With legal and medical factors actively working against them, sex workers are vulnerable to drug and alcohol abuse as they move through an increasingly stressful world where their resources are constantly threatened, and their few chances for legal protection continually stripped away. With violent or difficult clients, thieves, law enforcement, traffickers, and a host of other stresses, without including the trauma that led some sex workers into the industry in the first place, most sex workers seek the temporary relief that drugs bring.
Drugs and Sex Work
Worldwide, the most common drugs used by sex workers, particularly workers not based in a brothel, are heroin and powder and crack cocaine. Alcohol is the world’s most abused drug, but when we examine the habits of street-based sex workers, we find that clients of the workers are far more likely to use alcohol than the hired sex workers themselves. There’s nothing unusual about some sex workers having a drink with clients, but drunkenness is more often something that occurs with clients, not the workers. Alcohol isn’t nearly as effective as stimulants and opioids at keeping a person awake, alert, and sexually aroused. Taking into account what is necessary for a sex worker to survive, most would find the plight of those workers living with drug addiction understandable – relief from a difficult world is relief just the same. Sex workers were among the first, though, to create the habit of sharing needles to use intravenous drugs. As early as the mid-1980s, sex workers in Australia were sharing needles, and the practice moved through the rest of the world. Today, basic drug education includes stressing the important of avoiding using the same needle as another person, as the consequences can be deadly. Sharing needles can transmit disease nearly every communicative disease, included the terrifying HIV.
Justice or Rehab?
Criminal justice systems all over the world have failed to protect sex workers from abuse, which, in turn, means that there are far more workers and former workers in prison than there are where they need to be: in a drug addiction treatment center, speaking to counselors about healing and working in their field safely. Never having the opportunity to heal means that sex workers need to return to the same or a similar situation, as most don’t have the training or education to enter more socially-acceptable fields.
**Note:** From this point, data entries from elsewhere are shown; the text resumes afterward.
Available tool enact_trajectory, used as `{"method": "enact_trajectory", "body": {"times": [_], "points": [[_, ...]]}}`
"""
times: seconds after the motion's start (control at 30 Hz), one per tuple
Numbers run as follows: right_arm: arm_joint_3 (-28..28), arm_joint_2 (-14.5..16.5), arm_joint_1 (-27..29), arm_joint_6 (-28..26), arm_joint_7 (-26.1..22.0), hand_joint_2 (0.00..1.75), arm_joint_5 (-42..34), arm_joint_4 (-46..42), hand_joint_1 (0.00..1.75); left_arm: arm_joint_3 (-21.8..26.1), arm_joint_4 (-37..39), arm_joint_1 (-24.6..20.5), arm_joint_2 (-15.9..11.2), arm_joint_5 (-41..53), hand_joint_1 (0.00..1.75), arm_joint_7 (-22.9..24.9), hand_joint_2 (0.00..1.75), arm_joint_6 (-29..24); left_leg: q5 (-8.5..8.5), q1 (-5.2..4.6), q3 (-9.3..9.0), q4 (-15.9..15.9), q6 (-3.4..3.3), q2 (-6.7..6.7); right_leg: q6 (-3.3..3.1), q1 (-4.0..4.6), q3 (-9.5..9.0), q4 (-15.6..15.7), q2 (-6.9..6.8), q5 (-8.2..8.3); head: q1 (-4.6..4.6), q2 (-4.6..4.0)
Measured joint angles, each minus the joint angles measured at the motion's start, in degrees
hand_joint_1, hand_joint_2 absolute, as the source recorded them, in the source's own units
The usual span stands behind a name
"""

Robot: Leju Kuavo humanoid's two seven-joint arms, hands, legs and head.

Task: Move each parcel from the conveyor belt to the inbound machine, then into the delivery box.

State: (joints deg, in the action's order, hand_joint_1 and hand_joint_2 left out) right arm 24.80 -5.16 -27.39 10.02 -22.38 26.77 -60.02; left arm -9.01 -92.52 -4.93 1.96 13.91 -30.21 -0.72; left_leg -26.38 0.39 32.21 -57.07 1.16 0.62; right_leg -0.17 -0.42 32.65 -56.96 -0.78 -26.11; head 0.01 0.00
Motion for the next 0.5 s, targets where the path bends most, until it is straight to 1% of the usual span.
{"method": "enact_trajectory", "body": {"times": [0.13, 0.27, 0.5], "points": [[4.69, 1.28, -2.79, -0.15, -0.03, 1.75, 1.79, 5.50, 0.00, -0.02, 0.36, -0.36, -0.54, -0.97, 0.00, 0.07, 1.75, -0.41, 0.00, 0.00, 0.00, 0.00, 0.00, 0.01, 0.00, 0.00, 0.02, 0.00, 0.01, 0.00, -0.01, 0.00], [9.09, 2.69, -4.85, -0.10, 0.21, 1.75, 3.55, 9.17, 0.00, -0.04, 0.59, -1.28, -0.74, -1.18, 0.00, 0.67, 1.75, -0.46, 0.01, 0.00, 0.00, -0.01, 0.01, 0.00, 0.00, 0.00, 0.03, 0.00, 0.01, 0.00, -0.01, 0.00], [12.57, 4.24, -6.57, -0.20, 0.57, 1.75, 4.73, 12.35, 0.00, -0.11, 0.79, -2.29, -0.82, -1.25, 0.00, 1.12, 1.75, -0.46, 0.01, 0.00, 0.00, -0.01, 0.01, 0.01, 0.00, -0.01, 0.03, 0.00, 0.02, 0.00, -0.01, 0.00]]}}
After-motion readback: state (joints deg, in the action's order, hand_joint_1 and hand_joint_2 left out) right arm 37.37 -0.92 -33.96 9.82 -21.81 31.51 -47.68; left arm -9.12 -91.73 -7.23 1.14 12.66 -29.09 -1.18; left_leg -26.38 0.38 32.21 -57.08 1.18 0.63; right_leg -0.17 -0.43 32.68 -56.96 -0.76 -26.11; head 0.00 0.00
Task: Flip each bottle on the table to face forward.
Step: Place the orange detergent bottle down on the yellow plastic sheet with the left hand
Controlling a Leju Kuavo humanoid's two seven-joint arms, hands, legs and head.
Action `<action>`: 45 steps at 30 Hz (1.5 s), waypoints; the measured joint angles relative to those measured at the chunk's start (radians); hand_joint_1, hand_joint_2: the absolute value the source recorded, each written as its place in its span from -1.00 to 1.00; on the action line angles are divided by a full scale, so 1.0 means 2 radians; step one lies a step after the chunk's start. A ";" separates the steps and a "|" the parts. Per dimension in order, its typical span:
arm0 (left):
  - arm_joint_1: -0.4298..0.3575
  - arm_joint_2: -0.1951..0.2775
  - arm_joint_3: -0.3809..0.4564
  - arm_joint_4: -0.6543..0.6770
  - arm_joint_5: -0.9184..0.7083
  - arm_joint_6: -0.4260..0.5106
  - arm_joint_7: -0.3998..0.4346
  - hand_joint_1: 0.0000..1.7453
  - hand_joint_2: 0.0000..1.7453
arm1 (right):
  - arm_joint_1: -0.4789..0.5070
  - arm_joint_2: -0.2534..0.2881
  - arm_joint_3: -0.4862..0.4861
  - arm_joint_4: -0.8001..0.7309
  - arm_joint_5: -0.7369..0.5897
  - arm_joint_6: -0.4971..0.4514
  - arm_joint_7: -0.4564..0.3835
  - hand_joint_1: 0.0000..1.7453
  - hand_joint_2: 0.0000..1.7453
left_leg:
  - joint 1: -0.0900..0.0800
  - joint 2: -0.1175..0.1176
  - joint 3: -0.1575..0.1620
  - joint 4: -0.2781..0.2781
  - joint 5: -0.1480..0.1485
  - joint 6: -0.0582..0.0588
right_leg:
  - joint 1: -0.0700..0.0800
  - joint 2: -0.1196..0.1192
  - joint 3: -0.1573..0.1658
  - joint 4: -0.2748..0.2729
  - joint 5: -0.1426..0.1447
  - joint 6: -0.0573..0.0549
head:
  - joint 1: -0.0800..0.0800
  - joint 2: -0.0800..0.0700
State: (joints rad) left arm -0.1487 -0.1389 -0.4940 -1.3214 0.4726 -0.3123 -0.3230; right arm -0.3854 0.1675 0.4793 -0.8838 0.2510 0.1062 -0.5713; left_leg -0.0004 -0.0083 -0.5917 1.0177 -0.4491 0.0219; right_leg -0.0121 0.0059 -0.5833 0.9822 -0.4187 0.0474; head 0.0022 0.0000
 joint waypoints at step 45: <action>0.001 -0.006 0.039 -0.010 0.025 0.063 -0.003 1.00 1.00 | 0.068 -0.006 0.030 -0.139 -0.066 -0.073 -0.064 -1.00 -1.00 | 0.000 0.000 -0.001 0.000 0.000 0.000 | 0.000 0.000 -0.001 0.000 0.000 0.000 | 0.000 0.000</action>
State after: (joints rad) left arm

While a growing number of correctional facilities offer treatment for extended use of drugs and alcohol, there are still not nearly enough resources actively designated to resolve the humongous problem of drug abuse and addiction among sex workers.
If the situation still does not seem dire enough to you, remember that, despite the fact that there are many sex workers working in the industry as willful participants, traffickers, pimps, and clients make their lives difficult, and drugs and alcohol make things worse. Pimps and traffickers are particularly prone to abusing drugs and alcohol, and then turning around and abusing the sex workers they’ve recruited or kidnapped, and any around them. Some sex workers are dependent on a person to whom they report for drugs, money, and a place to sleep. Simply removing them from the situation, whether they are sent to a reputable rehabilitation center, or jailed for their legal transgressions, isn’t an effective means of protecting sex workers, or society at large.